На прощанье он все-таки сказал “до свиданья”, и дежурная ответила “всего хорошего”. Он был уверен, что она не поднималась к нему ночью. То есть поднималась лишь в его воображении. А за лихорадочное воображение никто не отвечает.
Они дотащились до деревянной автобусной остановки на дороге; ожидающие, замолчав, осмотрели их с ног до головы — во взглядах женщин в цветных платках и пестрых платьях можно было прочесть... но он не стал читать, — и затем неторопливые разговоры возобновились.
— Дай и мне сигаретку, — попросила она и, сев на рюкзак, выпрямилась и с дерзким, надменным видом закурила.
Автобус, заглатывая пыль на остановках, довез их до устья реки, вытекающей из огромного, изогнутого бумерангом озера; здесь им пришлось ночевать в беседке переполненной турбазы, постелив спальники прямо на пол; было тепло, только мешали смех, разговоры, песни под гитару; а рано утром пришла парочка, увидев, что место занято, удалилась — но не настолько, чтобы не слышны были последовавшие через некоторое время вздохи и стоны и отрывистые порыкиванья.
Утром они умылись в реке — или это уже было озеро? — позавтракали и вышли на пристань. Здесь собирались туристы и местные, возвращающиеся в свои медвежьи углы с покупками и, конечно, всяческими новостями. Озеро, горы немного туманились. Но уже всходило над вершинами солнце, прорезая молочную мглистость лучами. У причала стоял речной, точнее, озерный трамвайчик, это была посудина с вымытыми палубами, иллюминаторами, скамейками. Через некоторое время стали продавать билеты и пускать на корабль.

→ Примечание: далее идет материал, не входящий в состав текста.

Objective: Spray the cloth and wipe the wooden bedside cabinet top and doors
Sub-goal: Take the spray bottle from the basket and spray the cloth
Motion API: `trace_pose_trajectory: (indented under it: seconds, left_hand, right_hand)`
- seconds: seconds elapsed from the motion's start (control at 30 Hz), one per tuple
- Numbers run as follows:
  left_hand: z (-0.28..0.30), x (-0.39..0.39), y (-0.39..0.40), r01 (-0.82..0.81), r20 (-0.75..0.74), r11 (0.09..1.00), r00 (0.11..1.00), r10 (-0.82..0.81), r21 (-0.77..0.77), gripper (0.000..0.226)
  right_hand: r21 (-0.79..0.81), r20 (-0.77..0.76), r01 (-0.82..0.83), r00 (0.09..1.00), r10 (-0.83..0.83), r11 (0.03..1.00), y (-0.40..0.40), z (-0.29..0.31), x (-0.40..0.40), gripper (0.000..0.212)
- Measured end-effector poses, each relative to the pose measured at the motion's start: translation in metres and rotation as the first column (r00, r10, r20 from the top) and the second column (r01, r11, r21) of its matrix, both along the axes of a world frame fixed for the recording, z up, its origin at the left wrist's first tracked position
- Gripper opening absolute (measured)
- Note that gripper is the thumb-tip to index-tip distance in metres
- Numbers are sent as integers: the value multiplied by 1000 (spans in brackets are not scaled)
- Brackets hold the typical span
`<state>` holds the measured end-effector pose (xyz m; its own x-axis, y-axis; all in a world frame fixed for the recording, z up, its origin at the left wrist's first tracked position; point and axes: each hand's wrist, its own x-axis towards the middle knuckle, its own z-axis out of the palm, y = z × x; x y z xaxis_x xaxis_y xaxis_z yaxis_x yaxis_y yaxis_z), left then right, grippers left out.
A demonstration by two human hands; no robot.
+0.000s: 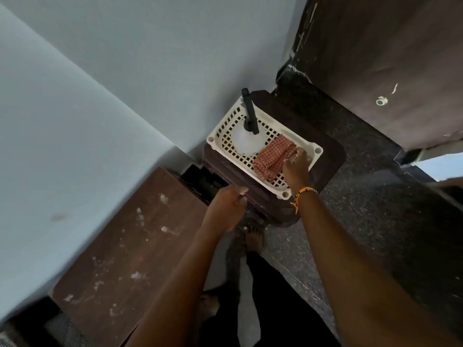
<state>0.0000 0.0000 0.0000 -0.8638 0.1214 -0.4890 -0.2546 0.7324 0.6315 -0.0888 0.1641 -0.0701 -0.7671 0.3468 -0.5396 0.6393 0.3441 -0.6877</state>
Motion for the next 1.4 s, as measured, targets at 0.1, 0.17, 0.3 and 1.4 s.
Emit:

Наконец все разместились на палубах и в салонах, матросы убрали трап, нутро железного трамвая сильнее загрохотало, и посудина отвалила.
Отвесные кедровые стены раздвигались, словно бы по чьему-то мановению. “Это изумруд, а не золотой алтын”, — заметил кто-то восторженно.
Со скал срывались ручьи и маленькие водопады.
Краски были мягкие, влажные, будто артель изографов только что смыла празелень и голубец в водах и небесах со своих кистей.
Они стояли на носу, и ему вдруг пришло в голову, что это напоминает вещь Каспара Давида Фридриха “На паруснике”. Он покосился на свою спутницу и побыстрее отвернулся, снова уставился на воды и горы, слегка покачивающиеся перед ним.
Каспар Давид Фридрих сновидец, ведь только во сне местность мира не безразлична, а отзывчива и исполнена значения. Это художник, рассеченный временем. Его пространство двойственно: пространство-чувствилище и пространство-вместилище. Отчего немца, в конце концов бросившего живопись, и назвали отцом трагического и даже катастрофического пейзажа. Хваля его дотошность и зоркость, современники писали, что, увидев нарисованную им милю песка да ворону на кусте, волки взвоют. И зрители, тихо, про себя. Причем зрители зрителей, почти все его персонажи созерцатели: монах на берегу моря, сестры, кельтские жрецы в экстазе, влюбленные, женщина у окна, супружеская пара, — и им еще дано что-то чувствовать в созерцаемом, а нам уже почти ничего. Между нами пролег вопль другого Фридриха, возвестивший о кончине того мира.